Data entries:
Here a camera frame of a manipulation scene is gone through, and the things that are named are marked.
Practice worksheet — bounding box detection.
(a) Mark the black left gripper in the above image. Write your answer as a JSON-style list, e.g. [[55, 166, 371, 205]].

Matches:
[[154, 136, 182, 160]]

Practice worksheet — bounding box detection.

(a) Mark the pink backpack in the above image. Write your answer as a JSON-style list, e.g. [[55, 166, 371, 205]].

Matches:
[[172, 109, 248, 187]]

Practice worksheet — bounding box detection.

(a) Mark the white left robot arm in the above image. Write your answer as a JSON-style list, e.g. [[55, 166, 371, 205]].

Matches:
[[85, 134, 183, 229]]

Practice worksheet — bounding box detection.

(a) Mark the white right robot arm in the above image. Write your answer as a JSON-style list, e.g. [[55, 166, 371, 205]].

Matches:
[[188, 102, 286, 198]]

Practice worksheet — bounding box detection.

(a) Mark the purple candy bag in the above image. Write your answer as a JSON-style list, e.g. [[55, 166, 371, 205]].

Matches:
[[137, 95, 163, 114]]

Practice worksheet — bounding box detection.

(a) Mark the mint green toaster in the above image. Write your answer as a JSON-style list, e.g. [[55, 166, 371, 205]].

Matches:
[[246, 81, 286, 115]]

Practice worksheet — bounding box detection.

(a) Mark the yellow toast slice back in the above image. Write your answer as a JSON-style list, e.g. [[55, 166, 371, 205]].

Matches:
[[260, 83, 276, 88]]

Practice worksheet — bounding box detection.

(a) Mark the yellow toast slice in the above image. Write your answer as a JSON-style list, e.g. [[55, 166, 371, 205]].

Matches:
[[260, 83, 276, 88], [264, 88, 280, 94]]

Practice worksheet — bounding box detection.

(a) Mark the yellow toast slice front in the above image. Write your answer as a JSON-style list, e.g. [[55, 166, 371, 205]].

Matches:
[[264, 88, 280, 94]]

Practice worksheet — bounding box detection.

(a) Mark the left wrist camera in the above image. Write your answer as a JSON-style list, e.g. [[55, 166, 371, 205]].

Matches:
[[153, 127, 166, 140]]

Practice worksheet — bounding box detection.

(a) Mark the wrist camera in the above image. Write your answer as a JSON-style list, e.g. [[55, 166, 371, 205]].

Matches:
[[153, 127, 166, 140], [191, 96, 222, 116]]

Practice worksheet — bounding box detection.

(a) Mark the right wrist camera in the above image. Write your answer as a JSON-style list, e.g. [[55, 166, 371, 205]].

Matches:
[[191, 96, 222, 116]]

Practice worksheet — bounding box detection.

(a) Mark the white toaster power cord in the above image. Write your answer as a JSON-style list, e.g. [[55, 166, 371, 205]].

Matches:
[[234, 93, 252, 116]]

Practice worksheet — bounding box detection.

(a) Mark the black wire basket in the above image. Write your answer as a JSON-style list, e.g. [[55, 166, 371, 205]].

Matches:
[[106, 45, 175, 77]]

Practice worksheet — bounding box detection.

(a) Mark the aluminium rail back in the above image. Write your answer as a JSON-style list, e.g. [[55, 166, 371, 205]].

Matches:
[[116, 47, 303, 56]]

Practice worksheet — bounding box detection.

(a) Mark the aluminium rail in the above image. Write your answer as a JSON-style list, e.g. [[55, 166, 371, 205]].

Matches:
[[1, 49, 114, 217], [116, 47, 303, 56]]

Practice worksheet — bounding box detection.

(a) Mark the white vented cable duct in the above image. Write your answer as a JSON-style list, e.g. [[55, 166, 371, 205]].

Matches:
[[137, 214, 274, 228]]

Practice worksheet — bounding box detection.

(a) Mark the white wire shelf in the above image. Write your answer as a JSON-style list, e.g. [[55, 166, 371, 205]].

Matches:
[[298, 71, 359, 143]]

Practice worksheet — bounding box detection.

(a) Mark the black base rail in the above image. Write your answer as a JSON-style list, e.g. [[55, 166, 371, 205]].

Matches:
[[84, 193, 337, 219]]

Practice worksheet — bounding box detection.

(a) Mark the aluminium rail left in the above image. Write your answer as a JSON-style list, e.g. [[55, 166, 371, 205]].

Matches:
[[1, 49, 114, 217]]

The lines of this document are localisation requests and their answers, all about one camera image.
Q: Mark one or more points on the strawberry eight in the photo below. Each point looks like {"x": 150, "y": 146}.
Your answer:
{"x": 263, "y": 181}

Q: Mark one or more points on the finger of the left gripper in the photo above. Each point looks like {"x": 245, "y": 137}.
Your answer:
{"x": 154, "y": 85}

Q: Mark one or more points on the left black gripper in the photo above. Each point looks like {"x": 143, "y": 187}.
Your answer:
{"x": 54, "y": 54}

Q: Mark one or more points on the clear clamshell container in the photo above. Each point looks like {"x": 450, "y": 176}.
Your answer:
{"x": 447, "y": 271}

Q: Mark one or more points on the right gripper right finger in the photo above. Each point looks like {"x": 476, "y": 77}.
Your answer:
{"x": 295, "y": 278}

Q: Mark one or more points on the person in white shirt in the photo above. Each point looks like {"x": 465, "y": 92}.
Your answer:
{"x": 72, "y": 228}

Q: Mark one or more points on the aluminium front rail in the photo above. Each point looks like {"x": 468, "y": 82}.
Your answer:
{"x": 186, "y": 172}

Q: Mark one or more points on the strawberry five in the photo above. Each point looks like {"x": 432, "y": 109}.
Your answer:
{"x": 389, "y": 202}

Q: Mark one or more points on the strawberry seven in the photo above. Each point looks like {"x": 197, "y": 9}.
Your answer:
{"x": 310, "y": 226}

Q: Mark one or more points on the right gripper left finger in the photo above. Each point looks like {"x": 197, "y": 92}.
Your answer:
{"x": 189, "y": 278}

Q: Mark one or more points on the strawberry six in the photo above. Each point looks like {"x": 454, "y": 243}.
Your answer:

Exercise goal:
Write out a word-for-word copy of every entry above.

Response:
Here a camera frame of a manipulation scene is gone through, and the things that are named are marked.
Practice worksheet — bounding box detection.
(a) Mark the black left gripper in the above image. Write your answer as a JSON-style list, e.g. [[55, 166, 371, 205]].

Matches:
[[154, 136, 182, 160]]

Practice worksheet — bounding box detection.

(a) Mark the pink backpack in the above image. Write your answer as a JSON-style list, e.g. [[55, 166, 371, 205]].

Matches:
[[172, 109, 248, 187]]

Practice worksheet — bounding box detection.

(a) Mark the white left robot arm in the above image. Write your answer as a JSON-style list, e.g. [[55, 166, 371, 205]].

Matches:
[[85, 134, 183, 229]]

Practice worksheet — bounding box detection.

(a) Mark the white right robot arm in the above image. Write your answer as a JSON-style list, e.g. [[55, 166, 371, 205]].

Matches:
[[188, 102, 286, 198]]

Practice worksheet — bounding box detection.

(a) Mark the purple candy bag in the above image. Write your answer as a JSON-style list, e.g. [[55, 166, 371, 205]].

Matches:
[[137, 95, 163, 114]]

Practice worksheet — bounding box detection.

(a) Mark the mint green toaster in the above image. Write your answer as a JSON-style list, e.g. [[55, 166, 371, 205]].

Matches:
[[246, 81, 286, 115]]

Practice worksheet — bounding box detection.

(a) Mark the yellow toast slice back in the above image. Write your answer as a JSON-style list, e.g. [[55, 166, 371, 205]].

Matches:
[[260, 83, 276, 88]]

Practice worksheet — bounding box detection.

(a) Mark the yellow toast slice in the above image. Write your answer as a JSON-style list, e.g. [[55, 166, 371, 205]].

Matches:
[[260, 83, 276, 88], [264, 88, 280, 94]]

Practice worksheet — bounding box detection.

(a) Mark the yellow toast slice front in the above image. Write your answer as a JSON-style list, e.g. [[55, 166, 371, 205]].

Matches:
[[264, 88, 280, 94]]

Practice worksheet — bounding box detection.

(a) Mark the left wrist camera in the above image. Write your answer as a JSON-style list, e.g. [[55, 166, 371, 205]].

Matches:
[[153, 127, 166, 140]]

Practice worksheet — bounding box detection.

(a) Mark the wrist camera in the above image. Write your answer as a JSON-style list, e.g. [[55, 166, 371, 205]].

Matches:
[[153, 127, 166, 140], [191, 96, 222, 116]]

Practice worksheet — bounding box detection.

(a) Mark the right wrist camera in the above image. Write your answer as a JSON-style list, e.g. [[55, 166, 371, 205]].

Matches:
[[191, 96, 222, 116]]

Practice worksheet — bounding box detection.

(a) Mark the white toaster power cord in the above image. Write your answer as a JSON-style list, e.g. [[55, 166, 371, 205]].

Matches:
[[234, 93, 252, 116]]

Practice worksheet — bounding box detection.

(a) Mark the black wire basket in the above image. Write your answer as a JSON-style list, e.g. [[55, 166, 371, 205]].

Matches:
[[106, 45, 175, 77]]

Practice worksheet — bounding box detection.

(a) Mark the aluminium rail back in the above image. Write your answer as a JSON-style list, e.g. [[55, 166, 371, 205]].

Matches:
[[116, 47, 303, 56]]

Practice worksheet — bounding box detection.

(a) Mark the aluminium rail in the above image. Write your answer as a JSON-style list, e.g. [[55, 166, 371, 205]].

Matches:
[[1, 49, 114, 217], [116, 47, 303, 56]]

Practice worksheet — bounding box detection.

(a) Mark the white vented cable duct in the above image. Write your answer as a JSON-style list, e.g. [[55, 166, 371, 205]].

Matches:
[[137, 214, 274, 228]]

Practice worksheet — bounding box detection.

(a) Mark the white wire shelf in the above image. Write your answer as a JSON-style list, e.g. [[55, 166, 371, 205]].

Matches:
[[298, 71, 359, 143]]

Practice worksheet — bounding box detection.

(a) Mark the black base rail in the above image. Write your answer as a JSON-style list, e.g. [[55, 166, 371, 205]].

Matches:
[[84, 193, 337, 219]]

Practice worksheet — bounding box detection.

(a) Mark the aluminium rail left in the above image. Write your answer as a JSON-style list, e.g. [[55, 166, 371, 205]].

Matches:
[[1, 49, 114, 217]]

The lines of this document are localisation requests and their answers, all about one camera image.
Q: Mark one or more points on the strawberry eight in the photo below. Each point looks like {"x": 150, "y": 146}.
Your answer:
{"x": 263, "y": 181}

Q: Mark one or more points on the finger of the left gripper in the photo above. Each point looks like {"x": 245, "y": 137}.
Your answer:
{"x": 154, "y": 85}

Q: Mark one or more points on the left black gripper in the photo above. Each point looks like {"x": 143, "y": 187}.
Your answer:
{"x": 54, "y": 54}

Q: Mark one or more points on the clear clamshell container in the photo above. Each point looks like {"x": 450, "y": 176}.
Your answer:
{"x": 447, "y": 271}

Q: Mark one or more points on the right gripper right finger in the photo above. Each point looks like {"x": 476, "y": 77}.
Your answer:
{"x": 295, "y": 278}

Q: Mark one or more points on the person in white shirt in the photo above. Each point looks like {"x": 465, "y": 92}.
Your answer:
{"x": 72, "y": 228}

Q: Mark one or more points on the aluminium front rail in the photo above. Each point looks like {"x": 468, "y": 82}.
Your answer:
{"x": 186, "y": 172}

Q: Mark one or more points on the strawberry five in the photo above. Each point looks like {"x": 432, "y": 109}.
Your answer:
{"x": 389, "y": 202}

Q: Mark one or more points on the strawberry seven in the photo above. Each point looks like {"x": 197, "y": 9}.
Your answer:
{"x": 310, "y": 226}

Q: Mark one or more points on the right gripper left finger in the photo above. Each point looks like {"x": 197, "y": 92}.
Your answer:
{"x": 189, "y": 278}

Q: Mark one or more points on the strawberry six in the photo above. Each point looks like {"x": 454, "y": 243}.
Your answer:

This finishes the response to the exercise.